An Empirical Analysis of the Docker Container Ecosystem on GitHub
Abstract
Docker allows packaging an application with its dependencies into a standardized, self-contained unit (a so-called container), which can be used for software development and to run the application on any system. Dockerfiles are declarative definitions of an environment that aim to enable reproducible builds of the container. They can often be found in source code repositories and enable the hosted software to come to life in its execution environment. We conduct an exploratory empirical study with the goal of characterizing the Docker ecosystem, prevalent quality issues, and the evolution of Dockerfiles.
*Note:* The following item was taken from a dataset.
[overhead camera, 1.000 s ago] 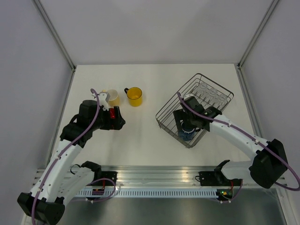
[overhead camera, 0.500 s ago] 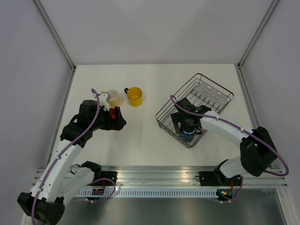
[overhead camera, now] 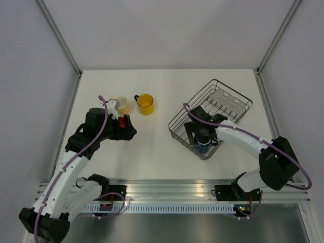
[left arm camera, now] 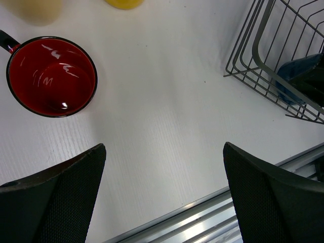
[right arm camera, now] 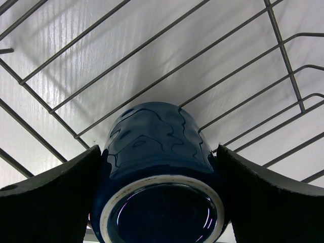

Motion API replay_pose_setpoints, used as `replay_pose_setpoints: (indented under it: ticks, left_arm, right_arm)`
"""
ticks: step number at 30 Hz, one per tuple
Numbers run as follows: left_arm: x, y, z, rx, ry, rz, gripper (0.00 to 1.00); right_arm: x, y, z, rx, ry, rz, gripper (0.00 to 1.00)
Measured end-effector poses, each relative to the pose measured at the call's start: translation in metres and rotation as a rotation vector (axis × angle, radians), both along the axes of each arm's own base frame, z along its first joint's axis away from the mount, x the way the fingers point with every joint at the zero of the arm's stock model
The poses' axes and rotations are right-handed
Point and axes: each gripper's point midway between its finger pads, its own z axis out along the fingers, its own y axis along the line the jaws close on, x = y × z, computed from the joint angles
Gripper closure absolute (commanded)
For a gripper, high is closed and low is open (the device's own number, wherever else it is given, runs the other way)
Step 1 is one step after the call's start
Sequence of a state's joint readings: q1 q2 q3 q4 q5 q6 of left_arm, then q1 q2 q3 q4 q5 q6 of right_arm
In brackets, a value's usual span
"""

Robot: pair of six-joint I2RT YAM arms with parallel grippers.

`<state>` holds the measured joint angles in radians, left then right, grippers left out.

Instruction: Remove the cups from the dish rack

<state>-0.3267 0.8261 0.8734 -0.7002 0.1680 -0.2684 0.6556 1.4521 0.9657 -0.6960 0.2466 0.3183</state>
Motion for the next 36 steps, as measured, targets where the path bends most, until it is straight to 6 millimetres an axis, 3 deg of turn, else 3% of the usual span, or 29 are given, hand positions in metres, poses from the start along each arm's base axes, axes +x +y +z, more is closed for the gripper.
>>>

We base our study on a data set of over 70000 Dockerfiles, and contrast this general population with samplings that contain the Top-100 and Top-1000 most popular Docker-using projects. We find that most quality issues (28.6%) arise from missing version pinning (i.e., specifying a concrete version for dependencies). Further, we were not able to build 34% of Dockerfiles from a representative sample of 560 projects. Integrating quality checks, e.g., to issue version pinning warnings, into the container build process could result into more reproducible builds. The most popular projects change more often than the rest of the Docker population, with 5.81 revisions per year and 5 lines of code changed on average. Most changes deal with dependencies, that are currently stored in a rather unstructured manner. We propose to introduce an abstraction that, for instance, could deal with the intricacies of different package managers and could improve migration to more light-weight images.